-- Your assignment --
Key in the whole listing below again, keeping every word as it is.

____________________

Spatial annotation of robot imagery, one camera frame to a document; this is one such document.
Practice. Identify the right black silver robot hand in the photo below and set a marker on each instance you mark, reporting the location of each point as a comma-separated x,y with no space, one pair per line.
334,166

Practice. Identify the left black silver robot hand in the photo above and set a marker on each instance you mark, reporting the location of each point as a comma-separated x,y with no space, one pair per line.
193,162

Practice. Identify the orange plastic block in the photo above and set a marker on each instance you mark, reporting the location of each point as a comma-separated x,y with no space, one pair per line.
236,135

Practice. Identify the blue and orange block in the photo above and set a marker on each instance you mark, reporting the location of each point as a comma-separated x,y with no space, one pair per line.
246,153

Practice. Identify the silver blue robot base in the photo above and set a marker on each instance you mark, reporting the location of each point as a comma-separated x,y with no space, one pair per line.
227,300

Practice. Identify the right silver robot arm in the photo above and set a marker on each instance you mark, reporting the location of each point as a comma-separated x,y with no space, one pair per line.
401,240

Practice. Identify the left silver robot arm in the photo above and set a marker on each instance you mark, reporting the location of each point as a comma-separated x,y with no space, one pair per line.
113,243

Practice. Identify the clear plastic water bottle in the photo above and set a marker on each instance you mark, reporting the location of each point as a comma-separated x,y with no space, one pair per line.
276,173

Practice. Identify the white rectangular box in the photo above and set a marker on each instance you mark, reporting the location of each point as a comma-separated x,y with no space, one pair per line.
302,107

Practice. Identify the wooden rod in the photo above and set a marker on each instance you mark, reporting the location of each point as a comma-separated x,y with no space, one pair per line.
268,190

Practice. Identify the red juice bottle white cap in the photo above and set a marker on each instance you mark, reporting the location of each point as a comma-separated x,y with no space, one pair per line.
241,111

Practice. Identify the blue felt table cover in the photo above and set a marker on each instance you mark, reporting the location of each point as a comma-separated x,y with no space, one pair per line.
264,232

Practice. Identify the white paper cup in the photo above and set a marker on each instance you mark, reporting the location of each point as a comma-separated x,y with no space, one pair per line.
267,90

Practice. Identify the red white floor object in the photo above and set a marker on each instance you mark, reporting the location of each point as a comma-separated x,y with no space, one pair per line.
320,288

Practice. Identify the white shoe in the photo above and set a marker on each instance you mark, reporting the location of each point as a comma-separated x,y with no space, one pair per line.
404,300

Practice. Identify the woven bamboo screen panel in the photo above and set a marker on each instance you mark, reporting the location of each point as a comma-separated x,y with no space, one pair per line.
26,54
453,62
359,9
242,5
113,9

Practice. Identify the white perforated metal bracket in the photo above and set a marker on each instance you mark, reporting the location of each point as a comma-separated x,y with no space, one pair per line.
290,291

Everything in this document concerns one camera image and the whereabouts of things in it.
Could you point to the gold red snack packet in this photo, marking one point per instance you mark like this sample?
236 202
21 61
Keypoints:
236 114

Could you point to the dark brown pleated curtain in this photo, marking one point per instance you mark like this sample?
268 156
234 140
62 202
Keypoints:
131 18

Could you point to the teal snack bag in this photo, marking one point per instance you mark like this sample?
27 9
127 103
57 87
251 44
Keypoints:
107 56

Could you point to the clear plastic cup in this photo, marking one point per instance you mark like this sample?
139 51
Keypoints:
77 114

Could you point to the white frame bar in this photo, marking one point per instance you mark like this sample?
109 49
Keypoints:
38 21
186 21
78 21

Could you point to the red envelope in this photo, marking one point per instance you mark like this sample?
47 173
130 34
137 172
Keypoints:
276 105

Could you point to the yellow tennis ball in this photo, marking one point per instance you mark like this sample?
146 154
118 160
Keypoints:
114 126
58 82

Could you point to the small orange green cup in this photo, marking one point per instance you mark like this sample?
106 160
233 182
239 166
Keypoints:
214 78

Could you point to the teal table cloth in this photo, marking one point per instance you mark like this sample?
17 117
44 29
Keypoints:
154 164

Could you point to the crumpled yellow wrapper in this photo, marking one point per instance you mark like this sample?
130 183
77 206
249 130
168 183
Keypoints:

____________________

-- Exercise solution --
Spatial annotation of robot imagery, one camera frame to a document; this is one such document.
Practice. Identify the right black silver robot hand in the photo below and set a marker on each instance you mark, reporting the location of each point as a comma-separated x,y with no space, one pair per line.
334,166

Practice. Identify the left black silver robot hand in the photo above and set a marker on each instance you mark, reporting the location of each point as a comma-separated x,y with no space, one pair per line.
193,162

Practice. Identify the orange plastic block in the photo above and set a marker on each instance you mark, reporting the location of each point as a comma-separated x,y with no space, one pair per line.
236,135

Practice. Identify the blue and orange block in the photo above and set a marker on each instance you mark, reporting the location of each point as a comma-separated x,y with no space, one pair per line.
246,153

Practice. Identify the silver blue robot base in the photo above and set a marker on each instance you mark, reporting the location of each point as a comma-separated x,y with no space, one pair per line.
227,300

Practice. Identify the right silver robot arm in the photo above and set a marker on each instance you mark, reporting the location of each point as a comma-separated x,y with no space, one pair per line.
401,240

Practice. Identify the left silver robot arm in the photo above and set a marker on each instance you mark, reporting the location of each point as a comma-separated x,y with no space, one pair per line.
113,243

Practice. Identify the clear plastic water bottle in the photo above and set a marker on each instance you mark, reporting the location of each point as a comma-separated x,y with no space, one pair per line.
276,173

Practice. Identify the white rectangular box in the photo above and set a marker on each instance you mark, reporting the location of each point as a comma-separated x,y with no space, one pair per line.
302,107

Practice. Identify the wooden rod in the photo above and set a marker on each instance you mark, reporting the location of each point as a comma-separated x,y with no space, one pair per line.
268,190

Practice. Identify the red juice bottle white cap in the photo above and set a marker on each instance you mark, reporting the location of each point as a comma-separated x,y with no space, one pair per line.
241,111

Practice. Identify the blue felt table cover in the photo above and set a marker on each instance you mark, reporting the location of each point as a comma-separated x,y with no space, one pair per line.
264,232

Practice. Identify the white paper cup in the photo above and set a marker on each instance you mark, reporting the location of each point as a comma-separated x,y with no space, one pair per line.
267,90

Practice. Identify the red white floor object in the photo above and set a marker on each instance you mark, reporting the location of each point as a comma-separated x,y with no space, one pair per line.
320,288

Practice. Identify the white shoe in the photo above and set a marker on each instance you mark, reporting the location of each point as a comma-separated x,y with no space, one pair per line.
404,300

Practice. Identify the woven bamboo screen panel in the photo above and set a marker on each instance you mark, reporting the location of each point as a comma-separated x,y with no space, one pair per line.
26,54
453,62
359,9
242,5
113,9

Practice. Identify the white perforated metal bracket in the photo above and set a marker on each instance you mark, reporting the location of each point as a comma-separated x,y with no space, one pair per line.
290,291

Everything in this document concerns one camera image and the whereabouts of things in it.
Could you point to the gold red snack packet in this photo, marking one point per instance you mark like this sample?
236 202
21 61
Keypoints:
236 114

Could you point to the dark brown pleated curtain in this photo, marking one point per instance you mark like this sample?
268 156
234 140
62 202
Keypoints:
131 18

Could you point to the teal snack bag in this photo, marking one point per instance you mark like this sample?
27 9
127 103
57 87
251 44
Keypoints:
107 56

Could you point to the clear plastic cup in this photo, marking one point per instance you mark like this sample?
139 51
Keypoints:
77 114

Could you point to the white frame bar in this photo, marking one point per instance you mark like this sample?
109 49
Keypoints:
38 21
186 21
78 21

Could you point to the red envelope in this photo, marking one point per instance you mark like this sample?
47 173
130 34
137 172
Keypoints:
276 105

Could you point to the yellow tennis ball in this photo, marking one point per instance you mark like this sample?
146 154
118 160
Keypoints:
114 126
58 82

Could you point to the small orange green cup in this photo, marking one point per instance you mark like this sample?
106 160
233 182
239 166
Keypoints:
214 78

Could you point to the teal table cloth in this photo, marking one point per instance you mark like this sample?
17 117
44 29
Keypoints:
154 164

Could you point to the crumpled yellow wrapper in this photo, marking one point per instance you mark like this sample?
130 183
77 206
249 130
168 183
Keypoints:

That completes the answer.